Exercise description
Filter these entries so that only lines with the word "what" remain.
══ Dataset extract ══
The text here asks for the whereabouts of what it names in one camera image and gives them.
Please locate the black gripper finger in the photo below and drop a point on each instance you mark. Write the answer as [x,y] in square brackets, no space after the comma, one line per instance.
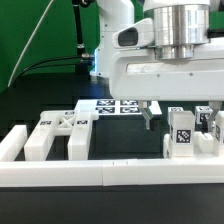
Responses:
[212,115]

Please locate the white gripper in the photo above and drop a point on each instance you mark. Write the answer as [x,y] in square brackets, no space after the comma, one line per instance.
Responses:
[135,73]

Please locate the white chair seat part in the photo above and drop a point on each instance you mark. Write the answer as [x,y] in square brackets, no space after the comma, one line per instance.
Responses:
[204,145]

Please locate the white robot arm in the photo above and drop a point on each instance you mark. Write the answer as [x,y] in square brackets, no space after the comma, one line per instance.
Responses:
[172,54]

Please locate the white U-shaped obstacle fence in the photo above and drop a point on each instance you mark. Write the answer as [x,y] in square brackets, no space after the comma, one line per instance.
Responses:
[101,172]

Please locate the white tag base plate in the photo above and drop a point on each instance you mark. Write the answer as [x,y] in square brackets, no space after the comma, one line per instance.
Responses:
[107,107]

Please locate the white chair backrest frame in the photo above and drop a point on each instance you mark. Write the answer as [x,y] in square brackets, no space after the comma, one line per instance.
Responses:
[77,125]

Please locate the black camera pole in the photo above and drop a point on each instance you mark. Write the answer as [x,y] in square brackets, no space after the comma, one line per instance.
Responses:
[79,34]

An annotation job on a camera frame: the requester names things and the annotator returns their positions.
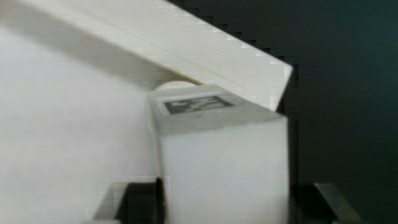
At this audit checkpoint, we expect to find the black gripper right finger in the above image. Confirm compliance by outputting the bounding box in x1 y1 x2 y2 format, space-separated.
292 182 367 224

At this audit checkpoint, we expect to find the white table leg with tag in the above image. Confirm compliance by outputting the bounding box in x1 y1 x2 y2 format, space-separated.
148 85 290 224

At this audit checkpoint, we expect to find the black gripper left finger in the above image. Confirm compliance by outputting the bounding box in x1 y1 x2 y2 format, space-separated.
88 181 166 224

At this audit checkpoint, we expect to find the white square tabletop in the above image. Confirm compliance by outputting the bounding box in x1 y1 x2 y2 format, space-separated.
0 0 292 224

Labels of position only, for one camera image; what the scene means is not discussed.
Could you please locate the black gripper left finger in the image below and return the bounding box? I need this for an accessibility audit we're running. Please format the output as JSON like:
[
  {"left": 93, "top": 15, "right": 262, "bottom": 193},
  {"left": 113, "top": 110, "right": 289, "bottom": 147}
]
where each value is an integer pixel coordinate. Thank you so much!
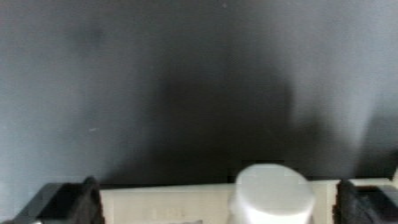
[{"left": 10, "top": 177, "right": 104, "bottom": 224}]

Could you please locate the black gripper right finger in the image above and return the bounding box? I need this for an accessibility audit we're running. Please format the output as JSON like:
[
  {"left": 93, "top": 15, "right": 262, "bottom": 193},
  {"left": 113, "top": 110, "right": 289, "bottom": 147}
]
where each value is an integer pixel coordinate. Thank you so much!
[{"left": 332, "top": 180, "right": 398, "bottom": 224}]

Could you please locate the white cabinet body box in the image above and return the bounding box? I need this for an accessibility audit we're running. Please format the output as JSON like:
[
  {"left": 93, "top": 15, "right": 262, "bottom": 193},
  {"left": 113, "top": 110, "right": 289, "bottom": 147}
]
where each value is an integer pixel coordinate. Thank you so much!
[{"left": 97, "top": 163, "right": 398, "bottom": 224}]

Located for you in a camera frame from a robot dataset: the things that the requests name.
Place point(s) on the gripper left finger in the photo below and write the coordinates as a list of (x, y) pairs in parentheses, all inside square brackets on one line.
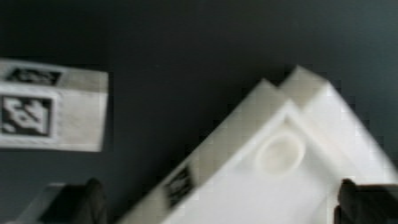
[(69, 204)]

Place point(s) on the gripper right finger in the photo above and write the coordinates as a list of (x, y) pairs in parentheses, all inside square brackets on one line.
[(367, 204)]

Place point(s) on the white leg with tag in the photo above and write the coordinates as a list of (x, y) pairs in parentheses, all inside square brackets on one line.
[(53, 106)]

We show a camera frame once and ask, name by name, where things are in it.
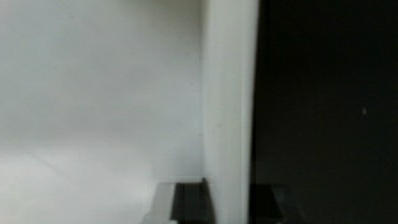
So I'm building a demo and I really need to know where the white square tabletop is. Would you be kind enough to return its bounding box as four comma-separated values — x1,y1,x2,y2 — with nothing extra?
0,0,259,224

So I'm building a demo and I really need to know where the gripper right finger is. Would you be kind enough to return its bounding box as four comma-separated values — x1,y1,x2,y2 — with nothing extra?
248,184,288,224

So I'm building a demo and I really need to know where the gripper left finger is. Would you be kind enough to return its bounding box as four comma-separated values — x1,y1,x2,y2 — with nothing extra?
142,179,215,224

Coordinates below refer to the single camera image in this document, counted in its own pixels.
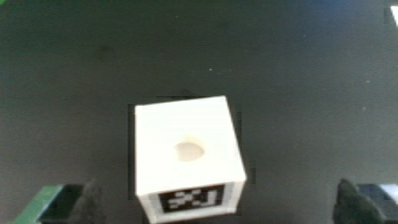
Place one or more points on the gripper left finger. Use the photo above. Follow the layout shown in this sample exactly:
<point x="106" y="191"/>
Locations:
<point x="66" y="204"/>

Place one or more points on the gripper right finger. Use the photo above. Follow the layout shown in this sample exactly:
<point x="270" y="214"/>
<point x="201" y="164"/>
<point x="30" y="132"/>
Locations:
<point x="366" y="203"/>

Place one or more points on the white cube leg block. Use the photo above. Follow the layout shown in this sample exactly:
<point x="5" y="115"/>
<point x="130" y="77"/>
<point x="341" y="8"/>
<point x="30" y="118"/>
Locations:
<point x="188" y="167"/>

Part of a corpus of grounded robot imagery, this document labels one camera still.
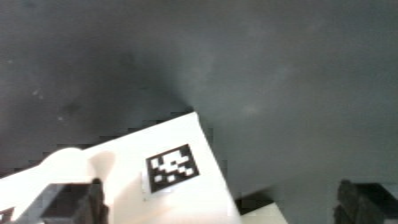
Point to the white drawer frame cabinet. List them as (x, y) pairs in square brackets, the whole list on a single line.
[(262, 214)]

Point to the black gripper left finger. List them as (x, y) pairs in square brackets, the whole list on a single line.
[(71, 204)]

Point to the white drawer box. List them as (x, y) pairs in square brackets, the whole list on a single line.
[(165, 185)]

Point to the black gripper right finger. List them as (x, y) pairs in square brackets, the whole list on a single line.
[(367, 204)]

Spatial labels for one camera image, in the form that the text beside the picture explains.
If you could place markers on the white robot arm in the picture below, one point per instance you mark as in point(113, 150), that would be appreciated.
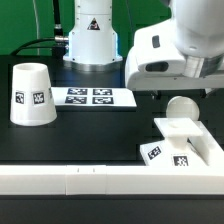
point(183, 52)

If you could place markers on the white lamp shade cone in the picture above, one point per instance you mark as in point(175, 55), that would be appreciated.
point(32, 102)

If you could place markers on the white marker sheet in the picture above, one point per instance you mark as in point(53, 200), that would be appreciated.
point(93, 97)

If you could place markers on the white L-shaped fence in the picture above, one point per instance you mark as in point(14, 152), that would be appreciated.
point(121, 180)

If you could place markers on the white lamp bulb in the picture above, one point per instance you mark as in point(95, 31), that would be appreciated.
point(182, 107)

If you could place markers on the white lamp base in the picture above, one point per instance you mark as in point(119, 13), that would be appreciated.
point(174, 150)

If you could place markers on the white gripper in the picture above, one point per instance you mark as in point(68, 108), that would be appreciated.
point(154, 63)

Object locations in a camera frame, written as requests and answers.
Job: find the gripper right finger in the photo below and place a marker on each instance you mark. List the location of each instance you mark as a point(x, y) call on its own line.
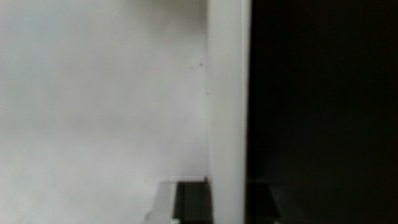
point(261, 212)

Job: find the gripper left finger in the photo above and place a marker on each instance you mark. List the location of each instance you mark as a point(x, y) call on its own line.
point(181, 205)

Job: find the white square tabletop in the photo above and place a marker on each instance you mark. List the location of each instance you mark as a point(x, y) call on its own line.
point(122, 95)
═══
══ Dataset extract ══
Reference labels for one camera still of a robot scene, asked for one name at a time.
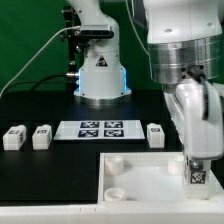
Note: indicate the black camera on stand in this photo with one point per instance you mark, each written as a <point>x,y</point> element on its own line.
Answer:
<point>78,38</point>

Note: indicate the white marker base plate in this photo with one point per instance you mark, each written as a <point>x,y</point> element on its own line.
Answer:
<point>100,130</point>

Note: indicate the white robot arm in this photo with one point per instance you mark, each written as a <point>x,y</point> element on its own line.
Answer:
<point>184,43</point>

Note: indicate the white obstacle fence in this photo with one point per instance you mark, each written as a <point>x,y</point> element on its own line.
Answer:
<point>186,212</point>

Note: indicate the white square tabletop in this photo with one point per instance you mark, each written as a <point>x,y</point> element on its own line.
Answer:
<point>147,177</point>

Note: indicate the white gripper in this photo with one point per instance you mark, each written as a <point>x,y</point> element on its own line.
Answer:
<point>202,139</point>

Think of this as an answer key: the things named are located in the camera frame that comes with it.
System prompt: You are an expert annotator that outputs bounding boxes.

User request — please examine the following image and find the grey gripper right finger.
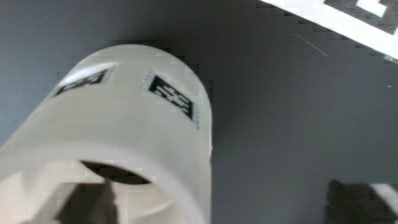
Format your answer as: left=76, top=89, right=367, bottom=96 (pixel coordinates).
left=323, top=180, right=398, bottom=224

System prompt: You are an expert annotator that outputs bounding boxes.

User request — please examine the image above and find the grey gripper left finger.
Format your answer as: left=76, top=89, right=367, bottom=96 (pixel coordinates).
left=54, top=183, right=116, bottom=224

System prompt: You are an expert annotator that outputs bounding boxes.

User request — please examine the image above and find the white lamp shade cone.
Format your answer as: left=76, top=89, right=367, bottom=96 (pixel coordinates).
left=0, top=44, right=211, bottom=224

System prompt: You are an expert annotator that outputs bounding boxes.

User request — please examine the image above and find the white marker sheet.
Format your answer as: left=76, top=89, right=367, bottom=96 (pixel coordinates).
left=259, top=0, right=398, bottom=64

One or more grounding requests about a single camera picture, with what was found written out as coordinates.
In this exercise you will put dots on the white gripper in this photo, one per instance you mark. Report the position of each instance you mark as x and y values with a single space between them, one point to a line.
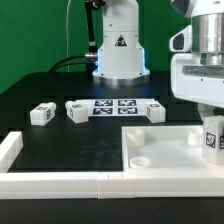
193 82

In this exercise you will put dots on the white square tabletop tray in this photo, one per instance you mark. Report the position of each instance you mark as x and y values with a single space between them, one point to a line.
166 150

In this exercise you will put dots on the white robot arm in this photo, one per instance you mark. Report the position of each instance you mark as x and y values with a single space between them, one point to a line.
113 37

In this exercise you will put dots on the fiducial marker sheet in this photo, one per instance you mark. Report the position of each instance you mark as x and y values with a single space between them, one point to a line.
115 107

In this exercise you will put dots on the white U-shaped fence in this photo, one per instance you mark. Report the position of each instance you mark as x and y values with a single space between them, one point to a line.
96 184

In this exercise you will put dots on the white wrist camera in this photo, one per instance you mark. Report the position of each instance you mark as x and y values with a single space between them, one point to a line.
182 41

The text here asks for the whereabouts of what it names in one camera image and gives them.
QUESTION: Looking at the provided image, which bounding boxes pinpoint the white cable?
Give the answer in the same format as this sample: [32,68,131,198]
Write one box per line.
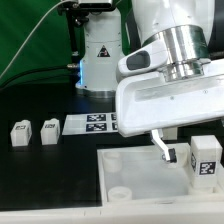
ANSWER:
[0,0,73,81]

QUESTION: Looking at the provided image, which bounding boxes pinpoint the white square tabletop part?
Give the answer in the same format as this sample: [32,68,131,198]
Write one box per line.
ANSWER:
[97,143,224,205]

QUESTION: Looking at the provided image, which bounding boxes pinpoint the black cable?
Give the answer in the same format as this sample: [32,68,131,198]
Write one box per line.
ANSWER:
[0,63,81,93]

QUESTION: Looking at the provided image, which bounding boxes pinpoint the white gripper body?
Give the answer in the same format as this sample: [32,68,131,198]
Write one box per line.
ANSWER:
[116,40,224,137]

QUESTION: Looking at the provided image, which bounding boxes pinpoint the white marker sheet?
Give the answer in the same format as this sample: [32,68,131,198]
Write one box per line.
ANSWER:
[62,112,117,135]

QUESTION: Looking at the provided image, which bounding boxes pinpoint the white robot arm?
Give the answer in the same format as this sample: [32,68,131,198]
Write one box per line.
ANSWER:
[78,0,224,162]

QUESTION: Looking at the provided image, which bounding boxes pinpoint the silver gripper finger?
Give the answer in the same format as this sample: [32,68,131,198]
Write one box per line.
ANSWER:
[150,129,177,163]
═══
Problem solution
The text here asks for the whereabouts of what it names in one camera image and gives them.
Labels of position only, for one camera image; what the scene means is not discussed.
One or more grounding requests about a single camera picture, with what was found written out as coordinates.
The text here asks for the whereabouts of what it names in one camera image and gives them.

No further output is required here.